Update 07/01/2026 — On June 26, 2026, Wiz disclosed a flaw in Amazon Q Developer allowing a booby-trapped repository to automatically load a malicious MCP configuration, execute code locally, and exfiltrate active AWS credentials/session data; Amazon had already deployed a fix on May 12, 2026, before the public disclosure. (thehackernews.com)
Update 06/29/2026 — On June 26, 2026, Wiz disclosed a high-severity flaw in the Amazon Q Developer extension for Visual Studio Code allowing, via a booby-trapped repository, the automatic execution of commands and the theft of cloud/AWS credentials; AWS had published its bulletin on June 23, 2026 and fixed CVE-2026-12957 in the Language Servers for AWS component starting with version 1.65.0. (wiz.io)
Update 07/03/2026 — A recently disclosed flaw in Amazon Q Developer allowed, via a booby-trapped repository containing a malicious MCP configuration, the execution of commands on the developer’s machine and the exfiltration of their AWS credentials or tokens.

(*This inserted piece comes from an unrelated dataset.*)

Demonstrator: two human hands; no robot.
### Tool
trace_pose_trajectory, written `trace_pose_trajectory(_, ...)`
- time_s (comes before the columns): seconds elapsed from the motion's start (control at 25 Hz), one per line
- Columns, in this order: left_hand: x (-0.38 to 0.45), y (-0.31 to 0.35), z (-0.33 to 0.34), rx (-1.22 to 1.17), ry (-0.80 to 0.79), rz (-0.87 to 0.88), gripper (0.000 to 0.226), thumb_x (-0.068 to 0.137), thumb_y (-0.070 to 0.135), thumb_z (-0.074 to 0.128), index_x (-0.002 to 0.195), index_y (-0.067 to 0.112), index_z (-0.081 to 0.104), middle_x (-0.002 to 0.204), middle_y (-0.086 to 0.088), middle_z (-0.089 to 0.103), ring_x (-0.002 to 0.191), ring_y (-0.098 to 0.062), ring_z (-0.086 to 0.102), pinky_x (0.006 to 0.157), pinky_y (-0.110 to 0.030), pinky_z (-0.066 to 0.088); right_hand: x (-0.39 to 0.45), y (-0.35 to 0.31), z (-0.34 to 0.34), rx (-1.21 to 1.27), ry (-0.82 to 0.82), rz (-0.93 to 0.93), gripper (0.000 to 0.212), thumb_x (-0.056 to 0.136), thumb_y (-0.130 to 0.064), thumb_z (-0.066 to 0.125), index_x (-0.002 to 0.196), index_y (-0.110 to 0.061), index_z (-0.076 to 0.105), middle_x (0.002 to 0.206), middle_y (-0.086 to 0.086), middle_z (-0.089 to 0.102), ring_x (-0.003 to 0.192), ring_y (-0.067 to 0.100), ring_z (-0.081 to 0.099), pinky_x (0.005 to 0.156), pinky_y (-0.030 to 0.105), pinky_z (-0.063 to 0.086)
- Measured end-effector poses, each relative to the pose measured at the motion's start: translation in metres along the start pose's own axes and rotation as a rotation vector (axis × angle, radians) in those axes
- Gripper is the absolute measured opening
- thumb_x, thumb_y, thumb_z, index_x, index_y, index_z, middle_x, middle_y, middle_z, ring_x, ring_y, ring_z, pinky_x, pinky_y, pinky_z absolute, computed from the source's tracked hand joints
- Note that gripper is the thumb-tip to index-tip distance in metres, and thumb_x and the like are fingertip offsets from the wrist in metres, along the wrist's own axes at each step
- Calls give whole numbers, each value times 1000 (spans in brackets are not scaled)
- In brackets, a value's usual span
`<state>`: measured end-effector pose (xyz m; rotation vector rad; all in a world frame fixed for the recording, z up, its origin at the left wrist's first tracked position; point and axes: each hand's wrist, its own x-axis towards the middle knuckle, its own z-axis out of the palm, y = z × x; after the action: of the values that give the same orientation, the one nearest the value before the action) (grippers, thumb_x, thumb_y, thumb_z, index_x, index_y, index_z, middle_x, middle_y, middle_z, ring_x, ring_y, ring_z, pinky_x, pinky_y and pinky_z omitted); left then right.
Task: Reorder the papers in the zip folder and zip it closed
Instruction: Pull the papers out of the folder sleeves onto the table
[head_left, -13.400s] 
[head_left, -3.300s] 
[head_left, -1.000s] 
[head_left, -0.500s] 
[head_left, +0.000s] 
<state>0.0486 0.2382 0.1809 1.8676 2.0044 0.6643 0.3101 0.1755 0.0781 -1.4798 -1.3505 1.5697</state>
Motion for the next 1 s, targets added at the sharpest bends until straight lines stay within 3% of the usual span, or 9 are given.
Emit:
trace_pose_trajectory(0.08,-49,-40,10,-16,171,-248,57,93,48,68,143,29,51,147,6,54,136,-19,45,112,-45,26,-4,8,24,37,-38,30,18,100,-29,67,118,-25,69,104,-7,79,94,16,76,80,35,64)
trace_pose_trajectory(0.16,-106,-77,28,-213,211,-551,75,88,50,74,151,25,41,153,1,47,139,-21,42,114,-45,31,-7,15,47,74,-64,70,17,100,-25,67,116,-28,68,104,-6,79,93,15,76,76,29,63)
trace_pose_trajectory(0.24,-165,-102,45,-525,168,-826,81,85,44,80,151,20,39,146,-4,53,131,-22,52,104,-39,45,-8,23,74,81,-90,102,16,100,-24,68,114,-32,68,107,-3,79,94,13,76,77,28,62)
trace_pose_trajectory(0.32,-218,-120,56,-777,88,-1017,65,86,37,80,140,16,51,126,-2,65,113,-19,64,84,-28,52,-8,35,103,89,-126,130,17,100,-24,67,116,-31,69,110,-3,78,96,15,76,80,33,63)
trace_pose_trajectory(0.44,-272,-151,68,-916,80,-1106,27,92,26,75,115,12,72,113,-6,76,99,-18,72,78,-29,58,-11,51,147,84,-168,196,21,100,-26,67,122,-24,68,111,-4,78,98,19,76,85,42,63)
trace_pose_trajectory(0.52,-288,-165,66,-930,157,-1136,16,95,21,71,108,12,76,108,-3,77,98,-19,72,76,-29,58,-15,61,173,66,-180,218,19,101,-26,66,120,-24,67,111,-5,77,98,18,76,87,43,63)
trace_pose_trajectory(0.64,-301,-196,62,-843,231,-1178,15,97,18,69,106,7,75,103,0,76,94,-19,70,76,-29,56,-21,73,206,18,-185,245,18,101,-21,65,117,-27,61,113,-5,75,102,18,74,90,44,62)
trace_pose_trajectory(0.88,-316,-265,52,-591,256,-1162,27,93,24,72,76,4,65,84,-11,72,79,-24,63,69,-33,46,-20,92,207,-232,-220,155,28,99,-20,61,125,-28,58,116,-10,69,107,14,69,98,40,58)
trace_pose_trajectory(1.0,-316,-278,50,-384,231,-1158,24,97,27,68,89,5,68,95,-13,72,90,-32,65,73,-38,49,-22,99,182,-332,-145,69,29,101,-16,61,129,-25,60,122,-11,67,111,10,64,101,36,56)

Sources published last week attribute the issue to the “Language Servers for AWS” runtime and indicate that AWS released fixes requiring explicit approval. (thehackernews.com)
Update 06/30/2026 — On June 26, 2026, Wiz disclosed a flaw in Amazon Q Developer allowing a booby-trapped repository to automatically load a malicious MCP configuration, execute commands on the developer’s machine, and exfiltrate AWS credentials; Amazon had already fixed the issue before the public disclosure. (theregister.com)
Update 07/02/2026 — In late June 2026, Wiz researchers reported a high-severity flaw in Amazon Q Developer: opening a booby-trapped repository could automatically load a malicious MCP configuration, execute commands on the developer’s machine, and enable the theft of AWS credentials. (thenextweb.com)
The issue should be understood as a developer-side supply chain risk. The application repository becomes the entry point, the code assistant acts as a trusted intermediary, and the developer’s workstation becomes the execution surface. In an environment where IDEs, extensions, and automated agents interact with Git, the terminal, dependency managers, and cloud services, the boundary between “development assistance” and “local action capability” is particularly sensitive.
At this stage, the publicly repeated information indicates that AWS has fixed the behavior in question. The essential point for technical teams is therefore twofold: apply the patched version released by the vendor, and treat any MCP configuration coming from an uncontrolled repository as untrusted until an explicit validation policy is in place. No official CVSS score is reliably repeated in the source material mentioned here, and one should therefore not invent one. Likewise, the CVE identifier is not reliably confirmed in the brief provided; it is necessary to stick to the security advisory and the fix published by AWS.
For CISOs, platform managers, and DevSecOps teams, this case is a reminder of several structural points:
- a source repository is no longer just a set of application files;
- development assistants can interpret metadata or configurations likely to influence local behavior;
- cloud secrets present on workstations remain a priority target;
- hardening the developer workstation and IDE environment is becoming a full-fledged application security issue.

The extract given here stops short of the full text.